Alas, this issue's stories and articles aren't listed on-line yet so I can't link you to them.
Each month the magazine features a long interview. In this March issue it is with Nicholas Carr, who has given considerable thought to how computers and the Internet are changing how we think. He is the author of last August's "Atlantic" article, "Is Google Making Us Stupid."
Because I'm teaching an information gathering class, which relies heavily on students' finding information on the Internet, I found the following passage intriguing because my students, while quite capable of finding information, often are weak about analyzing it.
Q: You've quoted Richard Foreman, author of the play "The Gods are Pounding My Head," who says we are turning into "pancake people.

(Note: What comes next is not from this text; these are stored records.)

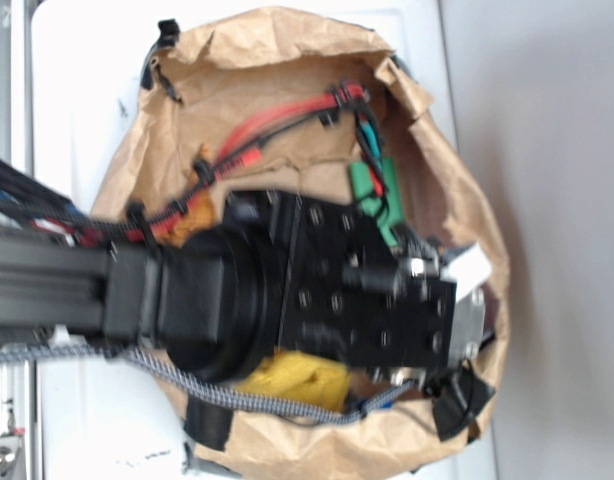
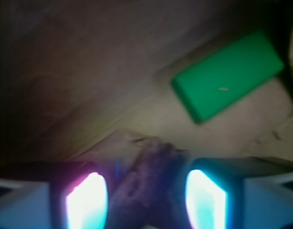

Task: Grab the wood chip.

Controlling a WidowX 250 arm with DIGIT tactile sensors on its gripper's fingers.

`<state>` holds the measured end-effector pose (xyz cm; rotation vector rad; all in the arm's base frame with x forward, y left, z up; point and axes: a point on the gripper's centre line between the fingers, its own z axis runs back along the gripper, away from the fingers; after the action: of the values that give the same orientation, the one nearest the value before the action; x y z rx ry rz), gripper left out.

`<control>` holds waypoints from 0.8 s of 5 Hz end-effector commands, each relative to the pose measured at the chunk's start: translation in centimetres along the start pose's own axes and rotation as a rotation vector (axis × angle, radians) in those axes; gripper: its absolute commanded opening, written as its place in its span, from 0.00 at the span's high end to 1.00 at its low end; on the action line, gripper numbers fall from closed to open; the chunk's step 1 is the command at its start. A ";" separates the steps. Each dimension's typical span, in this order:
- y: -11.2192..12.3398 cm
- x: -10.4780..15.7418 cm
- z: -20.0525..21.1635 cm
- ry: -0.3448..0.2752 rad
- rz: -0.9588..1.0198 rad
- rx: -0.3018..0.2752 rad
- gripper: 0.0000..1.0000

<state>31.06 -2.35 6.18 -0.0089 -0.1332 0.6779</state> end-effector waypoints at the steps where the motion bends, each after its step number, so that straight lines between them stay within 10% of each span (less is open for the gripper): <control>1: -0.4 1.4 2.0 -0.030 0.094 -0.069 0.00; 4: -2.1 0.0 -0.8 0.005 0.103 -0.068 0.00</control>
<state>31.74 -3.26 4.31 -0.0403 -0.1130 0.7942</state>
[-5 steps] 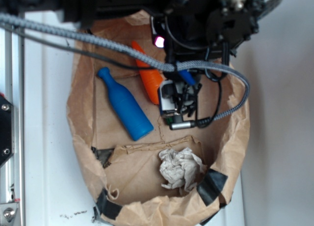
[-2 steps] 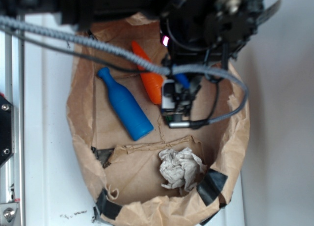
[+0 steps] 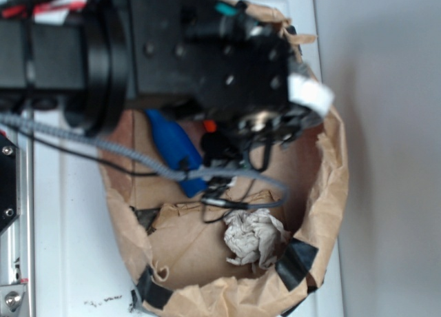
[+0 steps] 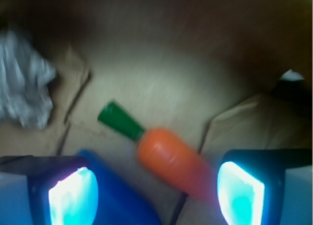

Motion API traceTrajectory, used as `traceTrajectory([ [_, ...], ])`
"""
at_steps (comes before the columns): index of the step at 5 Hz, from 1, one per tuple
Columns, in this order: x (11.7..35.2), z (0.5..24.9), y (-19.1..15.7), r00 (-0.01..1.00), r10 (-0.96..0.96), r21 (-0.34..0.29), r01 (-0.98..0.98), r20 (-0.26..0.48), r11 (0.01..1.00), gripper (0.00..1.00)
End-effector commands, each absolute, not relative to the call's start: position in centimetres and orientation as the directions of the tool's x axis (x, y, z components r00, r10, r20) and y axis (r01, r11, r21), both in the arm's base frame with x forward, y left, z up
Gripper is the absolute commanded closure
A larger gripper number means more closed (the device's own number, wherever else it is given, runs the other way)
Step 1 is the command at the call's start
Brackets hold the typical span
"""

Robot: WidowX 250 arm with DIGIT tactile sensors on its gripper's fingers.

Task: Grab the carrot.

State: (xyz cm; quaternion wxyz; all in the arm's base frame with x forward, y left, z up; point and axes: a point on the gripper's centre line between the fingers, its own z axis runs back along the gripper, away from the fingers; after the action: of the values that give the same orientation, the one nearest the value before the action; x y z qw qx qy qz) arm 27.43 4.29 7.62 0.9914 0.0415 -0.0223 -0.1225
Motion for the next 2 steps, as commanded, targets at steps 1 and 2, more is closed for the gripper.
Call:
traceTrajectory([
  [1,28.7,6.1,4.6,0.919,-0.387,0.165,0.371,0.076,0.914,0.00],
  [2,30.3,6.1,5.8,0.928,-0.365,0.113,0.356,0.071,0.928,0.00],
])
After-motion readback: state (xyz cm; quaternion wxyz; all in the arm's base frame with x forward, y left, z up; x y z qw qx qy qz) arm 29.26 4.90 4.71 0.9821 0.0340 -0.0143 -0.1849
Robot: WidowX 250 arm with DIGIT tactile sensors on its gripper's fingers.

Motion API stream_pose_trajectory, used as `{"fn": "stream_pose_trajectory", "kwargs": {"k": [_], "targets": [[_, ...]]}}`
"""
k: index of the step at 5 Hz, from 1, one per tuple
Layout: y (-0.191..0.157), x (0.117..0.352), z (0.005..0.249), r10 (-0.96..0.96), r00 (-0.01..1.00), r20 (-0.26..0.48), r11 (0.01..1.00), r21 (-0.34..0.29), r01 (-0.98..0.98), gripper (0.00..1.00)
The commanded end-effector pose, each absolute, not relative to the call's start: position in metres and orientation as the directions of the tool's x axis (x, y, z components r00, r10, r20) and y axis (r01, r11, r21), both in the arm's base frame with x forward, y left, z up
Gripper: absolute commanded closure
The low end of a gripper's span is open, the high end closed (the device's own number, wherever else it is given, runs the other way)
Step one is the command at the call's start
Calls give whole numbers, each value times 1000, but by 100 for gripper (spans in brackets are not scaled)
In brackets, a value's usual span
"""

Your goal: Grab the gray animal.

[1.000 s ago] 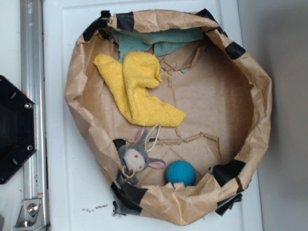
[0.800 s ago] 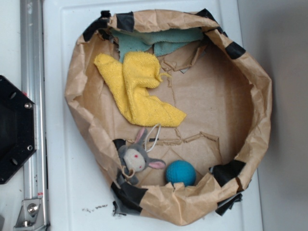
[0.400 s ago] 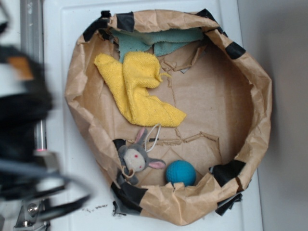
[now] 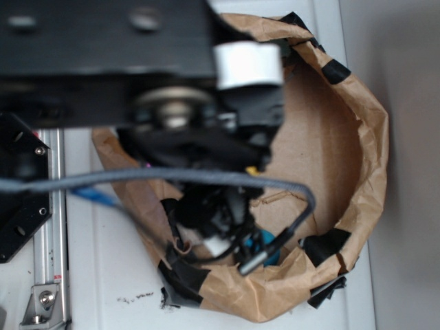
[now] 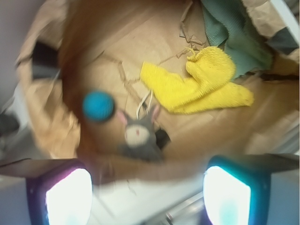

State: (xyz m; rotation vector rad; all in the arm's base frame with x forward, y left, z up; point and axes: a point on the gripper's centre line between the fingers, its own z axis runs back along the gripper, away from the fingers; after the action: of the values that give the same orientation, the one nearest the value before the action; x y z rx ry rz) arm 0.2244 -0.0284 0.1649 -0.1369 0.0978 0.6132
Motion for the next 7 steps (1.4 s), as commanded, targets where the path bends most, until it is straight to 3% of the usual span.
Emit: {"fn": "stream_pose_trajectory", "kwargs": {"k": [1, 2, 3, 4, 5, 6, 7], "targets": [[-31, 231, 101, 522, 841, -139, 834, -122, -538, 0], [-53, 235, 76, 440, 883, -166, 848, -249, -469, 0], [-78, 228, 60, 379, 889, -256, 861, -256, -440, 0], [-97, 196, 34, 343, 860, -378, 874, -208, -440, 0], [-100, 174, 20, 328, 869, -371, 887, -196, -419, 100], [-88, 189, 40, 305, 923, -234, 902, -239, -359, 100], [-65, 226, 88, 292, 956, -22, 913, -291, -286, 100]]}}
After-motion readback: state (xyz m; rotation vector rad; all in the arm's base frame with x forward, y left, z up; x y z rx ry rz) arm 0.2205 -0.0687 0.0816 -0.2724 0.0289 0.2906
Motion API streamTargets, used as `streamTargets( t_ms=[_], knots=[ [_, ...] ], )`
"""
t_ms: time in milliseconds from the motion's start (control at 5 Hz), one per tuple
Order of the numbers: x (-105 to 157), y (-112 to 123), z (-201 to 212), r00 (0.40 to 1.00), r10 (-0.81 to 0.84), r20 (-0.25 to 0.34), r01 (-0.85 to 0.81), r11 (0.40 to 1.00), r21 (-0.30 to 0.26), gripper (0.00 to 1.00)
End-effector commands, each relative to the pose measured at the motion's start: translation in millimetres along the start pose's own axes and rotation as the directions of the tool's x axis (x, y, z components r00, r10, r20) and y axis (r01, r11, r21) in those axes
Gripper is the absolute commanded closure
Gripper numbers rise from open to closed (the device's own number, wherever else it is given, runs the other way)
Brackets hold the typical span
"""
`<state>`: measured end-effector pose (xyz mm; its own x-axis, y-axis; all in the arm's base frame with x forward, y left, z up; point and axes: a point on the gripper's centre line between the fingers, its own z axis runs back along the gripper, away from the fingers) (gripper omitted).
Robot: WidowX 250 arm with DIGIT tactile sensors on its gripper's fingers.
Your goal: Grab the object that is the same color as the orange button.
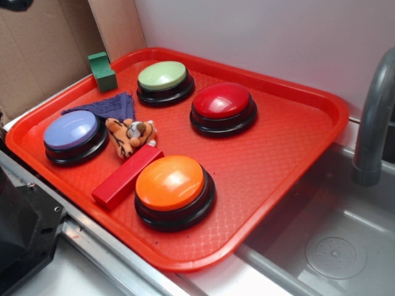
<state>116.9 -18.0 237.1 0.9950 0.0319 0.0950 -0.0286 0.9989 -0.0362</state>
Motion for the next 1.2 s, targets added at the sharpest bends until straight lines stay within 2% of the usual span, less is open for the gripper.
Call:
streamTargets(
  t_ms=[0, 200, 400, 600, 800, 1000],
  knots=[
    [0.0, 0.0, 0.0, 1.0, 0.0, 0.0, 0.0, 1.0, 0.0, 0.0],
    [10.1, 7.5, -24.3, 0.999, 0.044, 0.0, -0.044, 0.999, 0.027, 0.0],
    [24.7, 20.4, -53.0, 0.992, 0.123, -0.006, -0.122, 0.989, 0.09, 0.0],
    [40.8, 23.8, -86.9, 0.993, 0.12, 0.015, -0.121, 0.984, 0.133, 0.0],
    [55.7, 22.3, -131.2, 0.99, 0.142, 0.002, -0.14, 0.975, 0.17, 0.0],
    [69.3, 30.5, -168.8, 0.976, 0.217, -0.028, -0.209, 0.963, 0.168, 0.0]
  ],
)
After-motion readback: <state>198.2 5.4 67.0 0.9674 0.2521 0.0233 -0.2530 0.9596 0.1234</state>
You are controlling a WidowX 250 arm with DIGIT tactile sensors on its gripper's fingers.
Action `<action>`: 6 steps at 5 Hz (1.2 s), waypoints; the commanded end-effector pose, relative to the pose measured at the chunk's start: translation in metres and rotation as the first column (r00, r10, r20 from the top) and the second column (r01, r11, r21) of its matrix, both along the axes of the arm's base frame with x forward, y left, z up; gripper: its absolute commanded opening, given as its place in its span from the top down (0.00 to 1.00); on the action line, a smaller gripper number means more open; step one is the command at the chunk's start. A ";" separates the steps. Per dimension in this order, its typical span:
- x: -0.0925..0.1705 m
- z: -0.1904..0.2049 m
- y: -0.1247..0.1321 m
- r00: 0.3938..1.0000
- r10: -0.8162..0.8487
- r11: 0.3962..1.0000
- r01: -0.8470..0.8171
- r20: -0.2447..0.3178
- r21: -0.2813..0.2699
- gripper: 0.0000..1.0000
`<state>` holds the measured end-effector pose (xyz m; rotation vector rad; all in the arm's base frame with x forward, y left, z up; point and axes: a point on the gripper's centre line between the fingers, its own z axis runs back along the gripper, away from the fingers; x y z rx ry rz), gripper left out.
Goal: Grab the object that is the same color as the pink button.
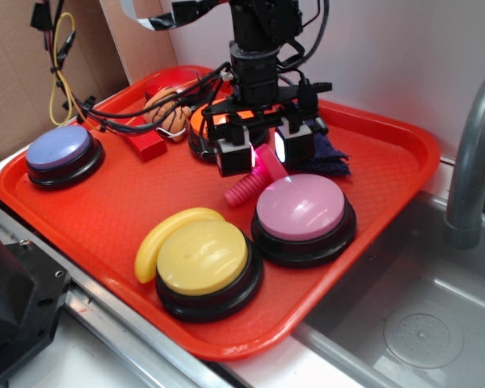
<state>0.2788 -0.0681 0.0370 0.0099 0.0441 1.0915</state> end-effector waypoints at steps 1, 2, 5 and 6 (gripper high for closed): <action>-0.002 0.019 0.007 0.998 0.011 1.000 -0.011 0.066 0.006 0.96; -0.002 0.032 0.013 0.995 -0.053 0.999 0.053 0.088 0.003 1.00; -0.026 0.106 0.048 0.862 -0.488 0.870 0.493 0.135 -0.010 1.00; -0.039 0.117 0.063 0.797 -0.589 0.803 0.595 0.137 -0.011 1.00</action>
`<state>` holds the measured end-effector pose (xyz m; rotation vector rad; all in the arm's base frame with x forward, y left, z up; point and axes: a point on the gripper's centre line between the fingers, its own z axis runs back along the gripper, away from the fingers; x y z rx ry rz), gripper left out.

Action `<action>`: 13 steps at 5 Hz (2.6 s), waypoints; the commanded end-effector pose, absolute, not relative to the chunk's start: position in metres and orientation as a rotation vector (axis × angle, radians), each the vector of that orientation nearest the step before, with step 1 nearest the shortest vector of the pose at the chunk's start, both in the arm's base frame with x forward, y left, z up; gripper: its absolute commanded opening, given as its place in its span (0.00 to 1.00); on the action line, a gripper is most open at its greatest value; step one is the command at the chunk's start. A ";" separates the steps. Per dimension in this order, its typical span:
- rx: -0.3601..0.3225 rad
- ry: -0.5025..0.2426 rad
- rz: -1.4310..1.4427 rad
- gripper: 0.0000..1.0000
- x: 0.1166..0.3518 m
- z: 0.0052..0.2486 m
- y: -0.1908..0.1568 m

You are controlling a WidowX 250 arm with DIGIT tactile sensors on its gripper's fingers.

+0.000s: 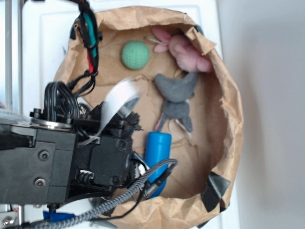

Carr: We used to have an intellectual ideal that we could contain within ourselves the whole of civilization. It was very much an ideal — none of us actually fulfilled it — but there was this sense that, through wide reading and study, you could have a depth of knowledge and could make unique intellectual connections among the pieces of information stored within your memory. Foreman suggests that we might be replacing that model — for both intelligence and culture — with a much more superficial relationship to information in which the connections are made outside of our own minds through search engines and hyperlinks. We'll become "pancake people," with wide access to information but no intellectual depth, because there's little need to contain information within our heads when it's so easy to find with a mouse click or two.